Experimental evidence to date aligns with the suggestion that PDE11A4 is capable of both homotypic and heterotypic LLPS under physiological conditions. Native gels of old mouse hippocampus and PDE11A4-transfected cell cultures exhibiting PDE11A4 droplets reveal that PDE11A4 is present both as an isolated homodimer, suggesting homotypic LLPS is possible, and as part of larger macromolecular complexes, suggesting heterotypic LLPS is possible (see Figure S1B in [9]). Regarding homotypic condensation specifically, post-translational modifications of IDRs are known regulators of homotypic LLPS [19], and the PDE11A4-pS117/pS124 signal that drives age-related clustering of PDE11A4 falls within its N-terminal IDR [9]. Further, deletion of this N-terminal IDR prevents PDE11A4 LLPS (Figure 2G). It will be of great interest to future experiments to more selectively probe the functional relevance of the pro-LLPS sequence motifs that we identified within the PDE11A4 N-terminal IDR (Figure 1, e.g., prion-like domains and π-π interactions). The fact that age-related LLPS occurs in parallel with more PDE11A4 protein being associated with the ventral hippocampal membrane fraction [9] supports the possibility that PDE11A4 also undergoes heterotypic LLPS. Even though LLPS condensates themselves are membraneless, heterotypic LLPS often takes place at the plasma membrane in response to scaffolding proteins being recruited there following receptor activation [49,50]. Consistent with this model, PDE11A4 is not directly inserted into the membrane but rather is indirectly associated with the membrane [9]. It will be of great interest to future studies to further explore the mechanistic underpinnings of PDE11A4 homotypic vs. heterotypic LLPS.

4.2. PDE11A4 Clustering Meets the Minimum Physical Requirements for LLPS

At a minimum, proteins that undergo LLPS should form membraneless spherical droplets that fuse over time in a concentration-dependent and reversible manner [15,19], and we show here PDE11A4 meets all of these criteria (Figure 2 and Figure 3).
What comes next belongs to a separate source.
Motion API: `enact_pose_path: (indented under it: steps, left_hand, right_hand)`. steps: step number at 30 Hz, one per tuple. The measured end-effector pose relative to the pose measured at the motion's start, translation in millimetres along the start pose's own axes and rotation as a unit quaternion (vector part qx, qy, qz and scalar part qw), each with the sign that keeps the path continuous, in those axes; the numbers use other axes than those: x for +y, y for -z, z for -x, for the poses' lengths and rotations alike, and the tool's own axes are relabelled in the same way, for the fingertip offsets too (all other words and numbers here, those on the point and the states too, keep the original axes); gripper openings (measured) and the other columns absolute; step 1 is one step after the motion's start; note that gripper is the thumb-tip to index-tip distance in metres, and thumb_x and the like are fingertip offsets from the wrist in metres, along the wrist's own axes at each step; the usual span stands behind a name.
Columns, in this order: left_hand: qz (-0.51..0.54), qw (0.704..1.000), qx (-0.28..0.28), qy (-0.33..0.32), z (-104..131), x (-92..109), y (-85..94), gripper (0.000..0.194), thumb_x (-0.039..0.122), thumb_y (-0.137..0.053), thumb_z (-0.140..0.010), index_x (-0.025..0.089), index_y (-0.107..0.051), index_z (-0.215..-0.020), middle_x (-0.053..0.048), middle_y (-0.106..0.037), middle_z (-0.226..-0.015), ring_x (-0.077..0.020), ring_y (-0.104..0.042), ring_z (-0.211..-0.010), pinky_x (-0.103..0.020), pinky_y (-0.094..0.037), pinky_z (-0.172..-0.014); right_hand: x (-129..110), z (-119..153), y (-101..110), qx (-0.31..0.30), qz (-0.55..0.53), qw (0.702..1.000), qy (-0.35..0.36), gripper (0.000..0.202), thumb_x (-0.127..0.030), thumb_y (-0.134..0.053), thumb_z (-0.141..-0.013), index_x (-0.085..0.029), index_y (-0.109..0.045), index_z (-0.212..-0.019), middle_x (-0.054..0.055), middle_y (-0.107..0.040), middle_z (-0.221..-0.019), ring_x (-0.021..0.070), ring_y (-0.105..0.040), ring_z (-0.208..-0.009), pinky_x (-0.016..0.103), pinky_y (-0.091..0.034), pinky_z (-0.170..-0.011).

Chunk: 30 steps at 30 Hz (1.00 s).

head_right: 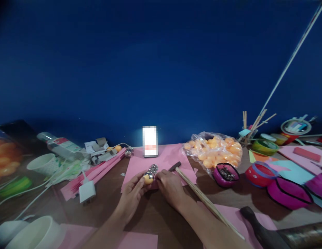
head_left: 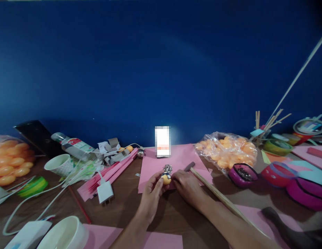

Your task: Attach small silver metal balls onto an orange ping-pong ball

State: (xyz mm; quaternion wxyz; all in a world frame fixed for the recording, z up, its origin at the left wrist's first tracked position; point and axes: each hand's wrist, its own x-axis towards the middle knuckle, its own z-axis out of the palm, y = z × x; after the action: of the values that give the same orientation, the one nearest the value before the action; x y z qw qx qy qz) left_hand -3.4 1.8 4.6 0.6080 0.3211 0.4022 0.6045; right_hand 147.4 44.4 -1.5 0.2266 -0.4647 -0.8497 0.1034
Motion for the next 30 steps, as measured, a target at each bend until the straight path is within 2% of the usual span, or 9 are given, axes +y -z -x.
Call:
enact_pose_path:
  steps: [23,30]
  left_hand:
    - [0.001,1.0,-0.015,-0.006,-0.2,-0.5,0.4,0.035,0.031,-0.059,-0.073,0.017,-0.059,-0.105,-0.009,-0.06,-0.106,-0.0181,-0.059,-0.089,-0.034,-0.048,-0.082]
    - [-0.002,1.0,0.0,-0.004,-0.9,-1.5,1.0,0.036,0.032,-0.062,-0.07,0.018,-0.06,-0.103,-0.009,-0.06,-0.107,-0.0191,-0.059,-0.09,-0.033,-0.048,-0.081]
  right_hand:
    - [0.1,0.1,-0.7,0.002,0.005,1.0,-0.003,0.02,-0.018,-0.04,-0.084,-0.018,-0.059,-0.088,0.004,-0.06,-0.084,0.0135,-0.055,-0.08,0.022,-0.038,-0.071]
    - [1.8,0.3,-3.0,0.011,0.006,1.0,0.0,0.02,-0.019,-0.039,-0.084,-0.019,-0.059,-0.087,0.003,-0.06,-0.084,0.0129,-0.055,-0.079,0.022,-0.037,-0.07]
PDE11A4 spherical droplets being membraneless is highly consistent with previous studies showing PDE11A4 clusters fail to colocalize with any membrane-bound organelle markers tested [9]. No other PDEs have been reported to undergo LLPS to date, but that may not be surprising given that most do not increase in expression with age and many actually decrease in expression across the lifespan [9,10,24,28,31,54,55]. That said, the regulatory R1α subunit of protein kinase activated by cAMP (PKA) undergoes LLPS in response to elevated cAMP levels [26]. The fact that LLPS appears to be responsible for age-related clustering of PDE11A4 is highly interesting because LLPS is gaining interest in the mechanistic study of dementia and neurodegenerative diseases [14,15,53,56,57,58]. In this context, it may be interesting to note that two rare PDE11A variants have been associated with early-onset Alzheimer’s disease [59] and exacerbated age-related increases in PDE11A expression have been associated with dementia in elderly traumatic brain injury patients [9]. Further, many factors that regulate LLPS in general have been reported to change in the aging and AD brain [9,15,16,53,60,61,62,63]. These factors include elevated protein concentrations as well as reduced salt concentration, temperature, and pH [9,53,60,61,62,63]. A possible relationship between aging/AD-related decreases in brain pH and PDE11A4 LLPS are particularly plausible given the established interplay between cAMP/cGMP/PDE signaling and pH-regulated processes (e.g., [64,65,66,67,68]).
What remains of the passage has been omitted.